### Prompt:
All that should be output is the block of lines below from the line with "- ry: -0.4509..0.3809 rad" to the line with "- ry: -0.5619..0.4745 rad", both included, exactly as written.

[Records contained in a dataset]
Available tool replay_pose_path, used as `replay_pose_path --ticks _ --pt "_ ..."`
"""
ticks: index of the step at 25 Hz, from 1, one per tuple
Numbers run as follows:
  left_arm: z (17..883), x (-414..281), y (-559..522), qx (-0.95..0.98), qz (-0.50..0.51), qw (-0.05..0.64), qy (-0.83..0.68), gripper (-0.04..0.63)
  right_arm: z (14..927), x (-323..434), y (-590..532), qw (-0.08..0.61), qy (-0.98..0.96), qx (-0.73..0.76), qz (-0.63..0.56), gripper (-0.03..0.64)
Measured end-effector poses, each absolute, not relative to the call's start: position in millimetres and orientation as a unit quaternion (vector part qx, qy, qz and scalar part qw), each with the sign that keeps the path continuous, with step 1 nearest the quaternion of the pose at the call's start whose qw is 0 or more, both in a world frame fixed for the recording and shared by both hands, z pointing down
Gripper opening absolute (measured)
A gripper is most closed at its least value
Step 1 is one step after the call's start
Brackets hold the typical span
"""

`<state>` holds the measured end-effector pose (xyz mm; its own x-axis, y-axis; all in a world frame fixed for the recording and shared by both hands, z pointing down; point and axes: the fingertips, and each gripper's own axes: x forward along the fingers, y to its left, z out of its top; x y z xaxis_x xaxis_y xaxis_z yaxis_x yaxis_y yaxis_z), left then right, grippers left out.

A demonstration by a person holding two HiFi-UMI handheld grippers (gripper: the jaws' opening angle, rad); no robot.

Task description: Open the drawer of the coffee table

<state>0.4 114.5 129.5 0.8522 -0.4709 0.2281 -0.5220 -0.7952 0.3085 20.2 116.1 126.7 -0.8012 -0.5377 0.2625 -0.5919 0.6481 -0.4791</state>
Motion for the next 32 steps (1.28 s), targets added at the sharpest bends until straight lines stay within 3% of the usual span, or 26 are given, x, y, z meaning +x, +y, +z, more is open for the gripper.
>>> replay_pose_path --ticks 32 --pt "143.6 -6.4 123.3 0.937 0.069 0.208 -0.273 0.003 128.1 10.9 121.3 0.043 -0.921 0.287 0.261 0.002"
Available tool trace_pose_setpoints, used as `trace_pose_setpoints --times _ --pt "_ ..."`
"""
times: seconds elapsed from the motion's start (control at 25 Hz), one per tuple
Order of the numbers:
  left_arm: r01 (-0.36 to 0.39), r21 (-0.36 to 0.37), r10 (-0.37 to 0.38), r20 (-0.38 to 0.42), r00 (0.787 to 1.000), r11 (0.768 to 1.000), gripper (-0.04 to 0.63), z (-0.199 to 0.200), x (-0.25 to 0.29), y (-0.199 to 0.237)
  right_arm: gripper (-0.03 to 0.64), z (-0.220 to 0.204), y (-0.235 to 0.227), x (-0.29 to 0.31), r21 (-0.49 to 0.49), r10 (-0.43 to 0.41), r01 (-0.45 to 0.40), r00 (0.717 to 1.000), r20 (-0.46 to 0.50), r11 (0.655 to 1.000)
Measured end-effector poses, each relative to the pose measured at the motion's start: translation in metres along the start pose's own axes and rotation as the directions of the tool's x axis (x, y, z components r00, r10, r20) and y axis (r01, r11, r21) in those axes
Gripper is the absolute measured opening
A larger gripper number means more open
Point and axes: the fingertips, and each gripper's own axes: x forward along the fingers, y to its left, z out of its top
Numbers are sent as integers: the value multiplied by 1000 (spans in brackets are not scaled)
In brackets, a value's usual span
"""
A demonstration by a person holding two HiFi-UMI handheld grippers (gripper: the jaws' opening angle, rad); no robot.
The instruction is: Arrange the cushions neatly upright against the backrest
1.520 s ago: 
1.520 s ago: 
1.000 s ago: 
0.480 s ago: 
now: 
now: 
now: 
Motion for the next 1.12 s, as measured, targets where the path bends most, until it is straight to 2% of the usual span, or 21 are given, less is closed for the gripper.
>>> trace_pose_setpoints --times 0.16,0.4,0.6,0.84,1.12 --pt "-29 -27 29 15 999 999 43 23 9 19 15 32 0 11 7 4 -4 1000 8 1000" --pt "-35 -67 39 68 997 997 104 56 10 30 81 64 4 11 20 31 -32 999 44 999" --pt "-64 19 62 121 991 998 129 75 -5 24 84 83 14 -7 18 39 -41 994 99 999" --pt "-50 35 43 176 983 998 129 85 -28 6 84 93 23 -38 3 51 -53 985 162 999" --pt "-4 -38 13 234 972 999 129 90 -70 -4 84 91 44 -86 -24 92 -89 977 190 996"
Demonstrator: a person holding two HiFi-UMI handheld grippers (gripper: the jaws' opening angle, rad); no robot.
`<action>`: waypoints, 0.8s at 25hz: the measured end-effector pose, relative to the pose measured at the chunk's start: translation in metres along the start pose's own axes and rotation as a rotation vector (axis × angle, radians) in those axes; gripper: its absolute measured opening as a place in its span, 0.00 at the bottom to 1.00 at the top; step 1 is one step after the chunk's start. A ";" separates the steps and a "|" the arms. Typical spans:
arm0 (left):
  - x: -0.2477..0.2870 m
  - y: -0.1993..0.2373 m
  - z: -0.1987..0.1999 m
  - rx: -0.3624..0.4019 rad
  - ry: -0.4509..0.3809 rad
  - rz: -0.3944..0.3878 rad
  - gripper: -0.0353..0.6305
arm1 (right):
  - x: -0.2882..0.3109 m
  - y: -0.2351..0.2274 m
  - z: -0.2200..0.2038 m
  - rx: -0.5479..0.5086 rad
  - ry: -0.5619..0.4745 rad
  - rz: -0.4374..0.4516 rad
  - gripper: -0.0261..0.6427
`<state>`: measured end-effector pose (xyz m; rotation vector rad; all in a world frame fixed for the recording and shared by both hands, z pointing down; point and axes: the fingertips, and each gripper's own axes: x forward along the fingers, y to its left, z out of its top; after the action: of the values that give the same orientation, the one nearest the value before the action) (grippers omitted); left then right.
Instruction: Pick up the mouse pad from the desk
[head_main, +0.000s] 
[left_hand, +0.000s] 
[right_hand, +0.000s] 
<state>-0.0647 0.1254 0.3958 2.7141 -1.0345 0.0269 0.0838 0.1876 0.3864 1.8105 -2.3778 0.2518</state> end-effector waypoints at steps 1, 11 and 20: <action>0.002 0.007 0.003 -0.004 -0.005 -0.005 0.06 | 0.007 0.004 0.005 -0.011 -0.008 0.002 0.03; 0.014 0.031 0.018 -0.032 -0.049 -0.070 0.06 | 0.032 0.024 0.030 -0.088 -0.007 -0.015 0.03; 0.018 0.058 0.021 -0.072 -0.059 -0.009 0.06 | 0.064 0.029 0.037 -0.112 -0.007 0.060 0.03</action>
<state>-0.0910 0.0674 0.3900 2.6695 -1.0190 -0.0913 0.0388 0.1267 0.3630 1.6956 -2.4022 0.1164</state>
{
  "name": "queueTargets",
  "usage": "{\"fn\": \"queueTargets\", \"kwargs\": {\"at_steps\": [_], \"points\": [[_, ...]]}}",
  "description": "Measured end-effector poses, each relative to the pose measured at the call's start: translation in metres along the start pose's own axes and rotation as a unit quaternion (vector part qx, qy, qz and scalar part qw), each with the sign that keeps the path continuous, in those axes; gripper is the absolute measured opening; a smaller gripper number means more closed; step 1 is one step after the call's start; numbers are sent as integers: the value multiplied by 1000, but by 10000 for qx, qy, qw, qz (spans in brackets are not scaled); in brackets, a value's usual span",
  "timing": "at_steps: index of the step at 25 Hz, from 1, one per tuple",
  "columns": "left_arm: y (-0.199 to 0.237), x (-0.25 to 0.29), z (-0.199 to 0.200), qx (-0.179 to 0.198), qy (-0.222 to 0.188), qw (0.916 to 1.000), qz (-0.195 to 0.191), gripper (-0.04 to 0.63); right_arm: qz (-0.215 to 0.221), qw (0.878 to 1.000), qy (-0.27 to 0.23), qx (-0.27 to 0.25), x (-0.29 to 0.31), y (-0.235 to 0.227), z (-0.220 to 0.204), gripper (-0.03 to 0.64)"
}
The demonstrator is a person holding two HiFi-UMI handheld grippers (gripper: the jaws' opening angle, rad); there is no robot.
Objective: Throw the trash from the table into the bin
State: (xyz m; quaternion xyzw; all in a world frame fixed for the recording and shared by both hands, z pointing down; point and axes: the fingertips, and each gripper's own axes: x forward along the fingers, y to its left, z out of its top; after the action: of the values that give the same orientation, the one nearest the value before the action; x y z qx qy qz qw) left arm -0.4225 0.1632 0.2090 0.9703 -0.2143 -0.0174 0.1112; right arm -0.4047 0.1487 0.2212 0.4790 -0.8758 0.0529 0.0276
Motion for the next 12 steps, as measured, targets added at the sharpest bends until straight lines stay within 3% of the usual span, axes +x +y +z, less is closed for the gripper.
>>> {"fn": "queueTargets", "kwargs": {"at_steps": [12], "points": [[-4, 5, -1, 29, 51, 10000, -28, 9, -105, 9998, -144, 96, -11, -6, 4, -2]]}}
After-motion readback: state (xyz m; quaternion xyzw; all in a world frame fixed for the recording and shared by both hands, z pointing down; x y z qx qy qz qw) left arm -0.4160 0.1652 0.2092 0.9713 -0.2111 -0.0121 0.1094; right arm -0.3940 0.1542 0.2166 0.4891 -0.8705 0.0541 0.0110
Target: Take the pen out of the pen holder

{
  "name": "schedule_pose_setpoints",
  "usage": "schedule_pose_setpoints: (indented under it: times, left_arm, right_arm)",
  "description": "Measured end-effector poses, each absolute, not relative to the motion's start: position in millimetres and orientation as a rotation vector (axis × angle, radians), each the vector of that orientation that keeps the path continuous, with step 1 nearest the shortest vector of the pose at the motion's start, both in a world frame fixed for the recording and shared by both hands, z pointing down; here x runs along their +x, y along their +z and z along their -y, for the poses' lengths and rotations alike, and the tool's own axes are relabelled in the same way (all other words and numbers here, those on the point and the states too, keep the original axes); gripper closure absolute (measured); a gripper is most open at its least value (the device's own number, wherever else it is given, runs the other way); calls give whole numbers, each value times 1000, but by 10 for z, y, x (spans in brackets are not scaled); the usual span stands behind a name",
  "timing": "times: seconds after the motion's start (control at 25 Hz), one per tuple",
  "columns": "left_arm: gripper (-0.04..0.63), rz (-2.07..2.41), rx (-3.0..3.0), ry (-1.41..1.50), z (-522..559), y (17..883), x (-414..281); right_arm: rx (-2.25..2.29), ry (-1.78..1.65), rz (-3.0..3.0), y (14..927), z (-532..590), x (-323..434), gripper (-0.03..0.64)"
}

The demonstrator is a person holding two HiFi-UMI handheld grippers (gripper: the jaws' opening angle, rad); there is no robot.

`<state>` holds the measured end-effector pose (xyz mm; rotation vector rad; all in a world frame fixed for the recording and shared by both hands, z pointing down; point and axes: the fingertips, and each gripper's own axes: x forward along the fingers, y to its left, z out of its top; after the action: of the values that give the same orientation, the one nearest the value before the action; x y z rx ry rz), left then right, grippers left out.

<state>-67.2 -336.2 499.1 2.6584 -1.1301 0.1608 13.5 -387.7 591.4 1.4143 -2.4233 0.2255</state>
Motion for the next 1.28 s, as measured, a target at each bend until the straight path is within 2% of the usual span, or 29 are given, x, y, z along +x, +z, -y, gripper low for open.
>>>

### Solution for this problem:
  - ry: -0.4509..0.3809 rad
  - rz: -0.3944..0.3878 rad
  - gripper: -0.0353..0.6305
arm1 (right):
  - x: -0.2882..0.3109 m
  - y: -0.2351..0.2274 m
  - z: -0.2200..0.2038 m
  - rx: -0.5479..0.5086 rad
  - ry: -0.5619..0.4745 rad

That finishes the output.